Effect of an inducer

Inducers can be viewed as a type of turbomachinery which are mounted upstream of the inlet to the main impeller. in the context of centrifugal pumps, inducers are being used to prevent cavitation (Shojaeefard et al. 2019). Cavitation is the formation of vapor cavities in the liquid due to the rapid change of pressure. This phenomenon occurs where the pressure is relatively low which is an undesirable occurrence that might take place in LVADs. Although cavitation instability in CBP is an important issue that should be considered, the aggregation of red bloods cells or hemolysis by the cavitation is more of a concern (Brennen 2015). The present results demonstrated that higher WSS is found in the suction eye of CBP. Therefore, installing an inducer in front of CBP has a significant impact on decreasing WSS. As a result, the presence of an inducer in the structure of an CBP helps to reduce WSS. In general, mounting an inducer upstream of an impeller moderately declines hemolysis (Hubbard and Clausen 1995), especially on the impeller surfaces. This is due to the velocity of the blade being at its minimum at the center of the impeller, probably because the first point of blood contact with the surfaces of the impeller occurs in the regions having a fairly low tangential velocity in terms of the rotational axis. As the blood continues to travel into the housing, it is accelerated to the maximum velocity, tangential to the axis of rotation, which happens towards the outer blade. The moderate acceleration declines the flow turbulence through the housing and results in smaller WSS in comparison to that before entering the CBP (Fig. 13). As a caveat, the type of inducer studied here (i.e., helical or three-bladed) may not be appropriate for all types of CBPs.

Conclusion

Based on the fact that the development of a centrifugal blood pump is a very difficult task, describing some important geometrical parameters can help designers in order to improve the efficiency of LVAD. In the present work, 3D numerical simulation and experimental tests were carried out to evaluate the effect of surface roughness, working fluid temperature, and incorporating an inducer on the performance of a centrifugal blood pump. In summary, the following main conclusions can be drawn from the present study:

  • The typical disagreement obtained between the numerical simulations and experimental data for the pressure difference was 1.66% at the rotational speed of 2800 rev/min, suggesting high level of accuracy in the present numerical techniques.

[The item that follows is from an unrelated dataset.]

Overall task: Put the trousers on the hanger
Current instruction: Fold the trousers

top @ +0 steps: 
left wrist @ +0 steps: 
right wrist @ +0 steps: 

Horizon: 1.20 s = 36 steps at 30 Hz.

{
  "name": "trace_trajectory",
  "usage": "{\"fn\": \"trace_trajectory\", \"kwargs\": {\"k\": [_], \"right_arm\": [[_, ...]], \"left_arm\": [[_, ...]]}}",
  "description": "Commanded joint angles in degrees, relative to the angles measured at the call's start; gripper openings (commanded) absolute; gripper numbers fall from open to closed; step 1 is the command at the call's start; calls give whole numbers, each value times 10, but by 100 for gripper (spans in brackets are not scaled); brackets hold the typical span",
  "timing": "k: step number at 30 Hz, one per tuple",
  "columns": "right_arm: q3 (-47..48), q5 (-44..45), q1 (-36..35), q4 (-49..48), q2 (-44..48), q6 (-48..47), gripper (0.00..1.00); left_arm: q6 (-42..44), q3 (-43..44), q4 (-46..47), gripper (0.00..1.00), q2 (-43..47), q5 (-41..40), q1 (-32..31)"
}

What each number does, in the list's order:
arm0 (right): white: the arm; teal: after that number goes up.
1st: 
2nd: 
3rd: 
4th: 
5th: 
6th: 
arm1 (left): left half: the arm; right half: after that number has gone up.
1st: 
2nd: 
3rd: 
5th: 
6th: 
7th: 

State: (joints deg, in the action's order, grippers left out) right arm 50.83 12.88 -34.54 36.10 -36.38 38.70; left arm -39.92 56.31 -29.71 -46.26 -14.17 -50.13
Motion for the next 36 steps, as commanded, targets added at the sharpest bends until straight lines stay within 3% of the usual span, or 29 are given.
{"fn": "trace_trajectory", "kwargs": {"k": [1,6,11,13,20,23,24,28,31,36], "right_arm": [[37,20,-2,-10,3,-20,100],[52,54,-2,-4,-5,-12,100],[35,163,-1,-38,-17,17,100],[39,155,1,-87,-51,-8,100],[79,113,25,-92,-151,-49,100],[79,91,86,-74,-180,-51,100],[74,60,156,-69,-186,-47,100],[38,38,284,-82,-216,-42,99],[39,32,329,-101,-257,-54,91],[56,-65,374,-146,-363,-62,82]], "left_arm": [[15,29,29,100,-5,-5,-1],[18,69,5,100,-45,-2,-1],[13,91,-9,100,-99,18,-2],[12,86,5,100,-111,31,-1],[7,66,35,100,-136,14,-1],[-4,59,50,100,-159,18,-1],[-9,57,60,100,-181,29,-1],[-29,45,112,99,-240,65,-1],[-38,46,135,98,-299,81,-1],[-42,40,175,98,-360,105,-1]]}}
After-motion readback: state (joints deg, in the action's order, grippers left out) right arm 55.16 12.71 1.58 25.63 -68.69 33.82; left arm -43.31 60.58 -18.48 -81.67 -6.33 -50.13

  • The k-ω-SST (shear stress transport) turbulence model is found to have the best agreement with the experimental data due to the fact that minimum deviation of the k-ω-SST between experimental data and numerical results is 0.57%.

  • Increasing the surface roughness causes the pressure difference and the hydraulic efficiency to decrease in the CBP performance. In fact, at nominal flow rate, if the surface of impeller was slip, the performance and efficiency of the CBP improved by 2.5% and 1.2%.

  • The pressure difference in the pump increases with increasing the working fluid temperature. Additionally, the pressure head locally increases between Q = 4 and 6 L/min. The pressure head of the CBP with fluid temperature of 34 °C at nominal flow rate is 6.01% and 7.51% higher than the CBP with fluid temperature of 22 °C and 16 °C, respectively.

  • While adding an inducer does not significantly impact the pressure difference and the hydraulic efficiency of the pump, it can considerably reduce the WSS of the impeller, highlighting a need for conducting further design optimization on the inducer.